WHAT THE TASK REQUIRES: In the listing beneath this line, copy exactly the lines starting with the one containing "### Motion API" and going on through the one containing "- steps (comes".

PROVIDED MATERIAL:
%%

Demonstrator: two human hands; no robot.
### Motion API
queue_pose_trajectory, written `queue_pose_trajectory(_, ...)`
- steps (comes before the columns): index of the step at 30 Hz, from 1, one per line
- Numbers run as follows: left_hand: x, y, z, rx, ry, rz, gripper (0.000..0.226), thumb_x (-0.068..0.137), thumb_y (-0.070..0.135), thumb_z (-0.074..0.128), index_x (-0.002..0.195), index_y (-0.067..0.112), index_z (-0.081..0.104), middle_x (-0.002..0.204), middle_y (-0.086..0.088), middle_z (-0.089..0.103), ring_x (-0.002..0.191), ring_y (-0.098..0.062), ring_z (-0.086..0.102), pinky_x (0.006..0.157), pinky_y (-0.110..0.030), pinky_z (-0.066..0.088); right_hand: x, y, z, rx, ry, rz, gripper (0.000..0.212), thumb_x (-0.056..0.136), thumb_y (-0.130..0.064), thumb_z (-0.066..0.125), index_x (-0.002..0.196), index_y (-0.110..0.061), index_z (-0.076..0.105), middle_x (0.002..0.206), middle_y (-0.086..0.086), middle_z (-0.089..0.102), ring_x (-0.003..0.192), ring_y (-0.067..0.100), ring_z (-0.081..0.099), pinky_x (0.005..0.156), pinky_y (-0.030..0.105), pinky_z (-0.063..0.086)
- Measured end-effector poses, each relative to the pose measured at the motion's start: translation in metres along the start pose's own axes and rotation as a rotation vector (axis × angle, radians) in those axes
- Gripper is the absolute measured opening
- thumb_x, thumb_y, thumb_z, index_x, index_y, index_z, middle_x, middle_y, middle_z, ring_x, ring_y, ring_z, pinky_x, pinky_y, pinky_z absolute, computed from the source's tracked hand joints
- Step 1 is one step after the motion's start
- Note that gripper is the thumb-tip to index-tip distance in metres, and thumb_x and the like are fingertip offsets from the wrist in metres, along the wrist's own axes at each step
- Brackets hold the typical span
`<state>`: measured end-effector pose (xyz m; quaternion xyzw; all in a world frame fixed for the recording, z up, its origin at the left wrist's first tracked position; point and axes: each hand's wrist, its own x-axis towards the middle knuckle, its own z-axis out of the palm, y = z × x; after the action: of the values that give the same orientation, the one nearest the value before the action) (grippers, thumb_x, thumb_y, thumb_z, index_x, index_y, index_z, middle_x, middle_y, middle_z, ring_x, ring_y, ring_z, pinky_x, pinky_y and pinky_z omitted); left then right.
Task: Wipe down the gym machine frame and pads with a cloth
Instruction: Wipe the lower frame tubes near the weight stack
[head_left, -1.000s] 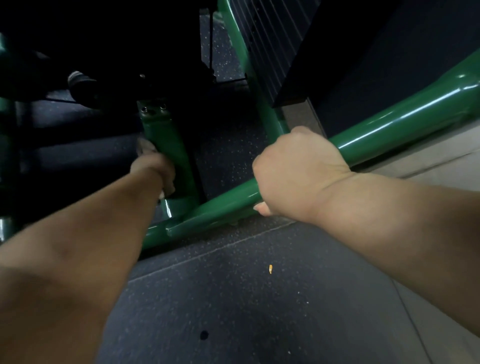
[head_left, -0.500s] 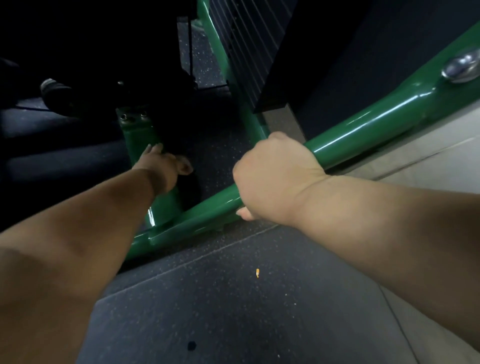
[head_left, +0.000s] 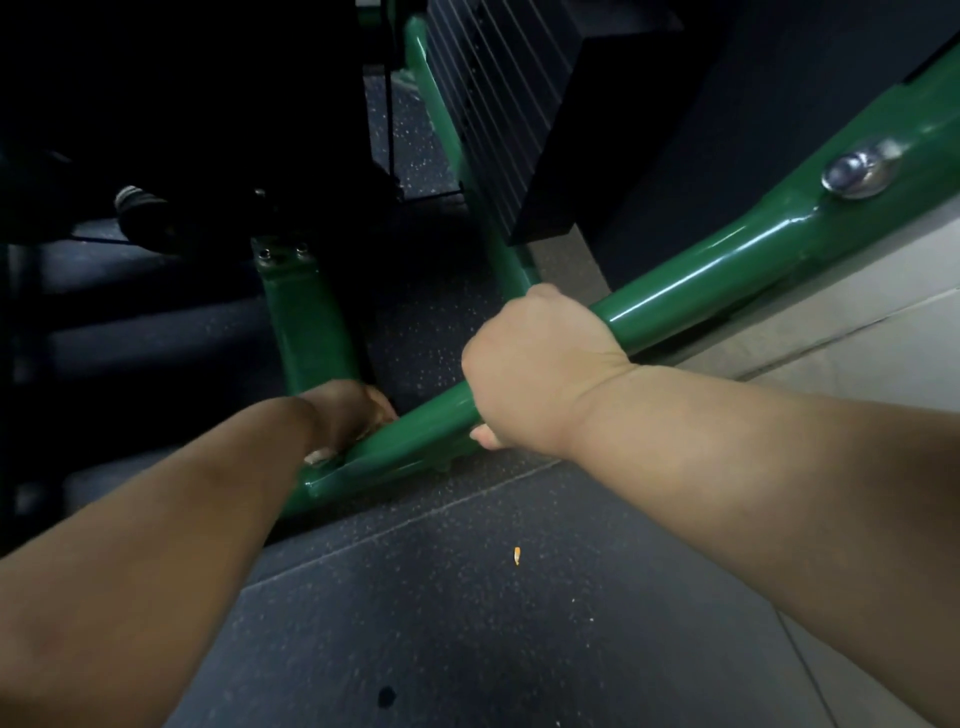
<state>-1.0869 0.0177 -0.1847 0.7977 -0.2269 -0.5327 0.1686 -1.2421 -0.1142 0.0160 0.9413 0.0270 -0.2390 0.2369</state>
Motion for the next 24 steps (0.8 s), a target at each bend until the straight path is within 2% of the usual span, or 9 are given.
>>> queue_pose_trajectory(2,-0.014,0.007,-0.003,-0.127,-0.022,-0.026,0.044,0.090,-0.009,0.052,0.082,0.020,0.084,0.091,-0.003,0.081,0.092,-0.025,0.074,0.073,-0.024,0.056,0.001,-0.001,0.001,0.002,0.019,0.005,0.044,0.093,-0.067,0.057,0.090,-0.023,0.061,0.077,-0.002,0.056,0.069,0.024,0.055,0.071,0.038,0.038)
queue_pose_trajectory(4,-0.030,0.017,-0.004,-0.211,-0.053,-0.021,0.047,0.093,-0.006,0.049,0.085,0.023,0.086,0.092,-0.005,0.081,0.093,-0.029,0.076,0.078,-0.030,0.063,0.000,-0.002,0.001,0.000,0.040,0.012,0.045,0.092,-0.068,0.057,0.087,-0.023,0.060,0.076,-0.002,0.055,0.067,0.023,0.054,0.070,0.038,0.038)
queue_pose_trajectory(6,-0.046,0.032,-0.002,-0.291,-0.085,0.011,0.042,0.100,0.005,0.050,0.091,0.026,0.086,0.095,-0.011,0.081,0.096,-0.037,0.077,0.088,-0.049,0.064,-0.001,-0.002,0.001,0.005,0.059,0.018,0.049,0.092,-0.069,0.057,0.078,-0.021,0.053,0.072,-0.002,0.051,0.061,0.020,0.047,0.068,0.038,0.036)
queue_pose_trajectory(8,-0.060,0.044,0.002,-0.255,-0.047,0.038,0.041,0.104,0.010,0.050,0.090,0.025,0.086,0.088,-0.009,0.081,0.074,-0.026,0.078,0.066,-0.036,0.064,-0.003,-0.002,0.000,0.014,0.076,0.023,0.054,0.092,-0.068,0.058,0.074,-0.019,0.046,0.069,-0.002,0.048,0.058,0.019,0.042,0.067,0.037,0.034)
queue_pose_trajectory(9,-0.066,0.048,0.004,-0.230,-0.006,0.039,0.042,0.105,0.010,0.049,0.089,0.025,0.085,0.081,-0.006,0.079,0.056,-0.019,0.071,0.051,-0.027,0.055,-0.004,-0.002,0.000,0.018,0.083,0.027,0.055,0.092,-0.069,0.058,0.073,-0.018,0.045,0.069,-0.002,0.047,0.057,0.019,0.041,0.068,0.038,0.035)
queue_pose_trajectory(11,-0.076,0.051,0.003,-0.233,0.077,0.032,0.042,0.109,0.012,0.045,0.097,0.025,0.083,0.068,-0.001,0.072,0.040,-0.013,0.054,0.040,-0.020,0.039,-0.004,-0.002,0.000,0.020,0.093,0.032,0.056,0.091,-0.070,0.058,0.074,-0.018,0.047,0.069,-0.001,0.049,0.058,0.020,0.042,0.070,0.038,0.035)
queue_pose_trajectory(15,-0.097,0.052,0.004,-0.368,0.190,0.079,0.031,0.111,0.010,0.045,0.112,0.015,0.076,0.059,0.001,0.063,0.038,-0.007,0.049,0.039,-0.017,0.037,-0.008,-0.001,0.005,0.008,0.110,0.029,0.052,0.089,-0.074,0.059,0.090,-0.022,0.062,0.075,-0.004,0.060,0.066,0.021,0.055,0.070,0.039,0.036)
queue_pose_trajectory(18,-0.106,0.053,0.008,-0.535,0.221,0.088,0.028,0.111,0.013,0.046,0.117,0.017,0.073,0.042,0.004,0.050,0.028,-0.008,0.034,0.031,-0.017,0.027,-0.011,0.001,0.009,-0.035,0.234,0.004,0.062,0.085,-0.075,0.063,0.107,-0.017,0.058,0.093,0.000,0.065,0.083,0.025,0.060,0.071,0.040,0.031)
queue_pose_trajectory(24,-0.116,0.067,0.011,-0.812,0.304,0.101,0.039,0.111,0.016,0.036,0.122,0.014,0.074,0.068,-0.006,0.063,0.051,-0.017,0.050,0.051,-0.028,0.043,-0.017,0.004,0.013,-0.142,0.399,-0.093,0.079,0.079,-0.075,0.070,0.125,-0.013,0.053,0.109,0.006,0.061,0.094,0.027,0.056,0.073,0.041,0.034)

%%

THE ANSWER:
### Motion API
queue_pose_trajectory, written `queue_pose_trajectory(_, ...)`
- steps (comes before the columns): index of the step at 30 Hz, from 1, one per line

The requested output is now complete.